Examples: Perceptron (classification), linear regression (real-valued outputs).
Algorithm: Linear regression uses a simple formula to calculate optimal weights.
- Takes inputs and outputs in matrix form and computes weights in one shot.
Analogy: Economy cars—efficient, simple, and often sufficient.
Strengthening Linear Models: Use of nonlinear transformations.
- Signal is linear in weights (w) but can be nonlinear in inputs (x) after transformation.
- Example: Transformations like x1^2 and x2^2 to make data linearly separable.

Concept: Transform input space (X) into a feature space (Z) using a transformation (ϕ).
Purpose: Allows linear methods to be applied in transformed space, then map results back to the original space.
Process: Conceptual Cycle: Data set -> Transformation -> Classification in Z space -> Interpretation in X space.
Example: X to Z transformations can use complex functions causing linear boundaries in Z to become nonlinear in X.

Objective: Quantify how well hypothesis (h) approximates target function (f).
Error Measure Definition: E(h, f); returns a number indicating approximation accuracy.
Pointwise Definition: Small e defines error based on specific input points.
Examples: Squared error, Binary error.
In-sample Error (E_in): Average error over training set.
Out-of-sample Error (E_out): Expected value of error over entire input space.

Case in Real Life: Targets in real-world problems are often noisy, not deterministic.
Target Distribution: Probability of y given x (P(y|x)), rather than a fixed function.
Noise Model: Target function as E[y|x] (expected value) + noise term.

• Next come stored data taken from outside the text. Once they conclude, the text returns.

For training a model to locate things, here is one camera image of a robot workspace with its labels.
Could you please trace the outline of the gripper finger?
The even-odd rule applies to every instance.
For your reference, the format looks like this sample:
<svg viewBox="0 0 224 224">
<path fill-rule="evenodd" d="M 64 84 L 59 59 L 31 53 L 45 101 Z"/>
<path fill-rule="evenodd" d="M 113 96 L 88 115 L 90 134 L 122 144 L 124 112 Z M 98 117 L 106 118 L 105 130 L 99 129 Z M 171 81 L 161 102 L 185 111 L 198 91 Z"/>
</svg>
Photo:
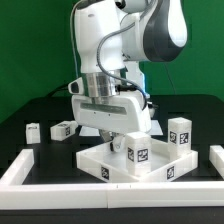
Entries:
<svg viewBox="0 0 224 224">
<path fill-rule="evenodd" d="M 125 145 L 125 135 L 114 133 L 112 135 L 112 151 L 121 152 Z"/>
<path fill-rule="evenodd" d="M 111 136 L 109 131 L 100 130 L 99 134 L 104 142 L 110 142 L 113 140 L 113 137 Z"/>
</svg>

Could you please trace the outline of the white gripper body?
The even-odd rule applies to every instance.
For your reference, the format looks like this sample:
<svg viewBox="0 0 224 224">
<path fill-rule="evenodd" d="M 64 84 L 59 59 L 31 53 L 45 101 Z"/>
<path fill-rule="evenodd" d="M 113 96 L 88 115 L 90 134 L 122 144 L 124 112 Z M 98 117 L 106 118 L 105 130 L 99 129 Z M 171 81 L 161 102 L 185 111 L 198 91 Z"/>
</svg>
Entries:
<svg viewBox="0 0 224 224">
<path fill-rule="evenodd" d="M 90 97 L 73 95 L 72 110 L 79 125 L 119 134 L 148 132 L 151 129 L 149 109 L 143 109 L 140 93 L 121 93 L 95 104 Z"/>
</svg>

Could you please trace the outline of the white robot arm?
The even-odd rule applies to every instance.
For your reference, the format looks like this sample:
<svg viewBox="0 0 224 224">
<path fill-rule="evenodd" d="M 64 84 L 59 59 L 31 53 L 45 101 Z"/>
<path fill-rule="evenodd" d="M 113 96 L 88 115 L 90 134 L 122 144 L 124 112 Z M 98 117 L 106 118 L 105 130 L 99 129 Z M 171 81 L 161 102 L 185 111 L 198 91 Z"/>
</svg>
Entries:
<svg viewBox="0 0 224 224">
<path fill-rule="evenodd" d="M 138 63 L 170 62 L 186 45 L 181 0 L 80 0 L 70 30 L 82 74 L 68 85 L 75 120 L 119 151 L 126 134 L 151 129 Z"/>
</svg>

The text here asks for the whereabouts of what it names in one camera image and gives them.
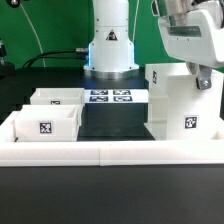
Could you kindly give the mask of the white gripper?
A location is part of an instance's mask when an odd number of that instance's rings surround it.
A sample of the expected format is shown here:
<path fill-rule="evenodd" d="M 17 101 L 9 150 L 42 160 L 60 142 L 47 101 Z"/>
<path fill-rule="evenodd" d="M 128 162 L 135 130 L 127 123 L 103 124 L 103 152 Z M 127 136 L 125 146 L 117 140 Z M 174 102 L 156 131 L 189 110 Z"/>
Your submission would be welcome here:
<path fill-rule="evenodd" d="M 198 88 L 209 89 L 210 67 L 224 66 L 224 1 L 158 1 L 157 11 L 167 54 L 186 61 L 191 75 L 197 74 L 196 64 L 201 64 Z"/>

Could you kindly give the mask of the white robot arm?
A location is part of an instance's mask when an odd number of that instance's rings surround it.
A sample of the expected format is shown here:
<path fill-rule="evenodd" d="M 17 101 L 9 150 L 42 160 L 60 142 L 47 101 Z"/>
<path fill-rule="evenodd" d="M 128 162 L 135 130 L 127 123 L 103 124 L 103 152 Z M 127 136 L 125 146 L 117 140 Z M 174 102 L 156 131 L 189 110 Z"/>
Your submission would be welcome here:
<path fill-rule="evenodd" d="M 116 79 L 136 70 L 128 36 L 128 0 L 92 0 L 94 38 L 87 48 L 88 75 Z M 167 54 L 186 63 L 201 90 L 212 86 L 214 68 L 224 66 L 224 0 L 152 0 Z"/>

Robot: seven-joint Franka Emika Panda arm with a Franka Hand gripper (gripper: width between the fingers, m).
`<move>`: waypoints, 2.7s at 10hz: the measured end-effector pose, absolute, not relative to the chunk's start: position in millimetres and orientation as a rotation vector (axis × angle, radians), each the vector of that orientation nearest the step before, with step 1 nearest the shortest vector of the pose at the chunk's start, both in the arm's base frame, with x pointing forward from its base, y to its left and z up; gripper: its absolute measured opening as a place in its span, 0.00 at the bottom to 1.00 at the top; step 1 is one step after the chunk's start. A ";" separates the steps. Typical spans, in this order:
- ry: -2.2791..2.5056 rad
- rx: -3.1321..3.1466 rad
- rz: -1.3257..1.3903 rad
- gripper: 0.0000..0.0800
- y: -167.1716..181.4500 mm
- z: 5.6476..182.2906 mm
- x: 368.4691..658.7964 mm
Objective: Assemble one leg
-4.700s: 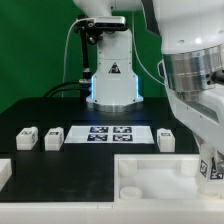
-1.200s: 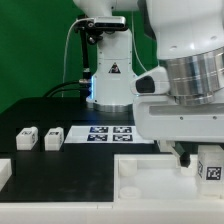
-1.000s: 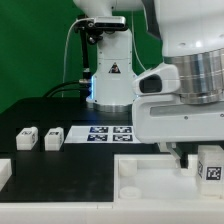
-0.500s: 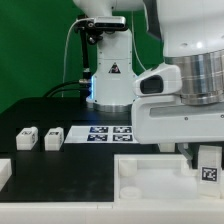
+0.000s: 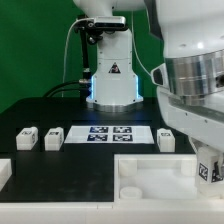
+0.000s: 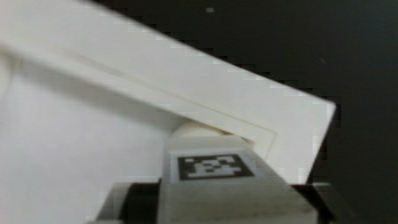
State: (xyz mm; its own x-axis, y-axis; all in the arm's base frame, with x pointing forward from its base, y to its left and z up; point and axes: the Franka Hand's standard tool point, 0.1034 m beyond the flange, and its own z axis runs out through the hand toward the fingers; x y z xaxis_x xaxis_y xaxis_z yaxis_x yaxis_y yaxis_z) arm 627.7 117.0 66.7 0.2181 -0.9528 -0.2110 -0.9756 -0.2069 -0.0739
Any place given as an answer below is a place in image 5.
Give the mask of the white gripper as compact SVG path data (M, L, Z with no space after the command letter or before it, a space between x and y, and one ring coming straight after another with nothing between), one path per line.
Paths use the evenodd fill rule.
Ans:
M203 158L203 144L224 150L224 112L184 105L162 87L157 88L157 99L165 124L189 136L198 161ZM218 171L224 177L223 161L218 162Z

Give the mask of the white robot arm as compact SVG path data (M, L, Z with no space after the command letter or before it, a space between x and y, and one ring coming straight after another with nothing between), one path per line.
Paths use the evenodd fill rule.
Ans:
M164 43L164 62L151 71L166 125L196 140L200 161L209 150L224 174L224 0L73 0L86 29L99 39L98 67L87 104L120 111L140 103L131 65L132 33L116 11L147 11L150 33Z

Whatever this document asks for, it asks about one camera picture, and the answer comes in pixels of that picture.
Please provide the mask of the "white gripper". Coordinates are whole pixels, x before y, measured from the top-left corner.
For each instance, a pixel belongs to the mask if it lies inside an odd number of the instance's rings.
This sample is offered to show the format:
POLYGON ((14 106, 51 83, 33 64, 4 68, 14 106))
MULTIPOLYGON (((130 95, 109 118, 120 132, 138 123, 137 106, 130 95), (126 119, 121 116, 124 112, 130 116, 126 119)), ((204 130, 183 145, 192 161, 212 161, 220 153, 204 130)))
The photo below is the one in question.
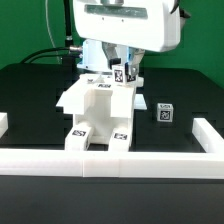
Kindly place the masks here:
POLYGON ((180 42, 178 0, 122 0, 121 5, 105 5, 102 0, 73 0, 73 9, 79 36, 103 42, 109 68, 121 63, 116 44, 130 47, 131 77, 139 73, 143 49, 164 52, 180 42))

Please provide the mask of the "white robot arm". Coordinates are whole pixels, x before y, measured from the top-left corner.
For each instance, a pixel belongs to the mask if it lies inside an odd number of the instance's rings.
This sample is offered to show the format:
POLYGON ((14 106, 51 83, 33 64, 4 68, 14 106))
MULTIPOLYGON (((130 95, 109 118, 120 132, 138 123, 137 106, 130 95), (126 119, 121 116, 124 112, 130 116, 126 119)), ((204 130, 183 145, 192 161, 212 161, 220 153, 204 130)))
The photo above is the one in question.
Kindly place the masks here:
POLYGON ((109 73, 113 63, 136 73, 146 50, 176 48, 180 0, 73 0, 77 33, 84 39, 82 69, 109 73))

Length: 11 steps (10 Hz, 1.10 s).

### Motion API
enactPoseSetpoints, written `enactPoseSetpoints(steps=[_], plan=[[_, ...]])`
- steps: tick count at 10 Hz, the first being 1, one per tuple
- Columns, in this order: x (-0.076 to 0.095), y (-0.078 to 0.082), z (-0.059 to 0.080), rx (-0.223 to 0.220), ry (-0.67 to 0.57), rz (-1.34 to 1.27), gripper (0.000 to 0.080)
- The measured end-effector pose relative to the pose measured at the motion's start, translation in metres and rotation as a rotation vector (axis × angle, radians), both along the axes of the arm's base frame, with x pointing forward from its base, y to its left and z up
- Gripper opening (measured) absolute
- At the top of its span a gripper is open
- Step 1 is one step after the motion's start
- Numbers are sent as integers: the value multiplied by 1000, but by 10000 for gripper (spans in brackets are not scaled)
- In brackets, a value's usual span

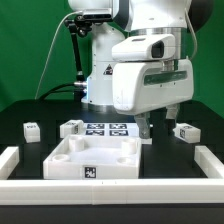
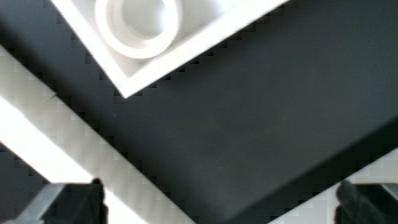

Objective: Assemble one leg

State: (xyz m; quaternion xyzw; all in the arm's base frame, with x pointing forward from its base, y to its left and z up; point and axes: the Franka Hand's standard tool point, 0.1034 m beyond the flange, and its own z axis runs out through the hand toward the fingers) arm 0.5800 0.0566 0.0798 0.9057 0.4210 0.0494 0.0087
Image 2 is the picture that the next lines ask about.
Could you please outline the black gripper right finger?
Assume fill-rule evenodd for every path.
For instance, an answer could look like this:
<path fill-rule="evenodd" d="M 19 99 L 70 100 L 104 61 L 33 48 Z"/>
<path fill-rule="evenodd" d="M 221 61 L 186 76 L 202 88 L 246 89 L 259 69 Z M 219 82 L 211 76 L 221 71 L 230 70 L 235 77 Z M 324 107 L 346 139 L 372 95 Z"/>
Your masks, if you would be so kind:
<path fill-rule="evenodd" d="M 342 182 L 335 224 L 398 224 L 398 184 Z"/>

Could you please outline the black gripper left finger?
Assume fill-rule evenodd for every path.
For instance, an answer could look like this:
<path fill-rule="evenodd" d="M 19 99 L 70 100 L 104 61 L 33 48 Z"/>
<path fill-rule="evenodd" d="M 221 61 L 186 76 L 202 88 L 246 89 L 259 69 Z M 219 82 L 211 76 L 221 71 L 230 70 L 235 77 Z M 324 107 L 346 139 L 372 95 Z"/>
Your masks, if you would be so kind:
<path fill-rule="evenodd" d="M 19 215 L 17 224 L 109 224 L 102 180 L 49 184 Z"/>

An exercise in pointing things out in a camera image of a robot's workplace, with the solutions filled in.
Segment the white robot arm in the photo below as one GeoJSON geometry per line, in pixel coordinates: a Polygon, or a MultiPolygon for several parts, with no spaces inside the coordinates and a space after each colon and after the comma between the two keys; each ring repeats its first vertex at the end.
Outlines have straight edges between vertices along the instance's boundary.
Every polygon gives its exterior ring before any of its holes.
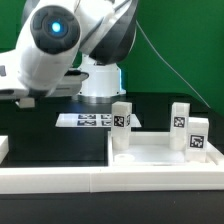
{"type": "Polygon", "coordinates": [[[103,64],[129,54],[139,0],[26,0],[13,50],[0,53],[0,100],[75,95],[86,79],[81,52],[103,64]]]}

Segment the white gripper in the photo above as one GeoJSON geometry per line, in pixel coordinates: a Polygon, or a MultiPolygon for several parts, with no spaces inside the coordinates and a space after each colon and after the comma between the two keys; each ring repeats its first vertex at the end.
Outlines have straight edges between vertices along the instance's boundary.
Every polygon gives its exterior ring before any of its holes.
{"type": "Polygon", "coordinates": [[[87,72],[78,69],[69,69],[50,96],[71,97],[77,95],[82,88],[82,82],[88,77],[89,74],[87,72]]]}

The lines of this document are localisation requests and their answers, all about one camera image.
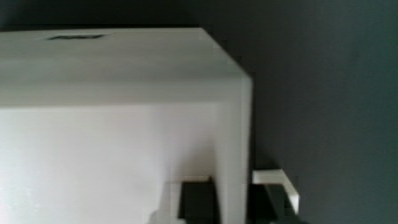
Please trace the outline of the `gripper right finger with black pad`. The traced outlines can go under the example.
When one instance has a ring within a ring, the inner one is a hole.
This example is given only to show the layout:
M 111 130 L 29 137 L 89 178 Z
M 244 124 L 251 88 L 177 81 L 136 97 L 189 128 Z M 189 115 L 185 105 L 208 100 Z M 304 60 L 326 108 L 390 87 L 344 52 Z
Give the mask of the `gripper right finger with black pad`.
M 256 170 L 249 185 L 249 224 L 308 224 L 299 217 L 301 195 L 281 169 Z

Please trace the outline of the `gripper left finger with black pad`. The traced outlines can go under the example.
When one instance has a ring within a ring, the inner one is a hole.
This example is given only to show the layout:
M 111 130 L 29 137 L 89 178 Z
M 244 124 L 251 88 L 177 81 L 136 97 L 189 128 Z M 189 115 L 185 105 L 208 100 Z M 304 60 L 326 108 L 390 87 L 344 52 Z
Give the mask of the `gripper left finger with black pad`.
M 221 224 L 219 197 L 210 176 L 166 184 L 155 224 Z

Components: Target distribution, error measure, training examples, hypothesis, supervised learning flow.
Update: Moving from a deterministic target to probabilistic target distribution introduces practical considerations.

Learning Feasibility: Out-of-sample performance approximates in-sample performance, albeit probabilistically.
Two Key Conditions:
- Generalization: E_in close to E_out.
- Minimization: E_in being small.
Practical and Theoretical Perspectives: Practical algorithms to minimize E_in and theoretical guarantees for E_out.

Upcoming Topics: Deeper dive into learning theory over the next two weeks, focusing on the theoretical underpinnings and practical implementations.
Practical Applications: Importance of understanding both error measures and noisy target functions in real-world applications like fingerprint verification and credit approval.